**What is required**
Your answer should be one number, the count of lines in the data that hold "target".

======== Input

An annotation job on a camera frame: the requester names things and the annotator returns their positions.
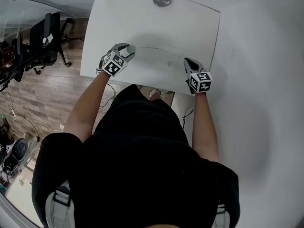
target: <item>fiducial marker cube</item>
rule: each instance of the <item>fiducial marker cube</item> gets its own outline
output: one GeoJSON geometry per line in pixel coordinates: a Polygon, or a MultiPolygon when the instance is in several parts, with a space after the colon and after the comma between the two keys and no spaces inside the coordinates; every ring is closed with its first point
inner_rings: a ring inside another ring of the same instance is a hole
{"type": "Polygon", "coordinates": [[[196,93],[202,93],[210,90],[212,77],[210,72],[190,74],[189,86],[196,93]]]}
{"type": "Polygon", "coordinates": [[[105,59],[102,69],[111,76],[116,76],[119,74],[128,63],[115,52],[111,52],[105,59]]]}

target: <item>forearm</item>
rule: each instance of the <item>forearm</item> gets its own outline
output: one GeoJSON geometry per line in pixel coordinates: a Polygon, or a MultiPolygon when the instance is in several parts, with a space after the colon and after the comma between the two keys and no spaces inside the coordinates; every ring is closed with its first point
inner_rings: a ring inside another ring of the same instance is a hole
{"type": "Polygon", "coordinates": [[[63,132],[74,134],[82,142],[92,135],[100,102],[109,79],[110,75],[105,72],[101,72],[94,79],[69,114],[63,132]]]}
{"type": "Polygon", "coordinates": [[[195,95],[192,147],[200,157],[219,162],[217,135],[205,94],[195,95]]]}

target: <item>person's right arm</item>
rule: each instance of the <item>person's right arm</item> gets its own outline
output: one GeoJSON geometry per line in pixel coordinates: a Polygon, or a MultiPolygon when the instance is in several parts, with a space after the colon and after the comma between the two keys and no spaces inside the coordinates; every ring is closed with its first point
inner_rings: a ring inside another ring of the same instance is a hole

================

**Exercise result**
3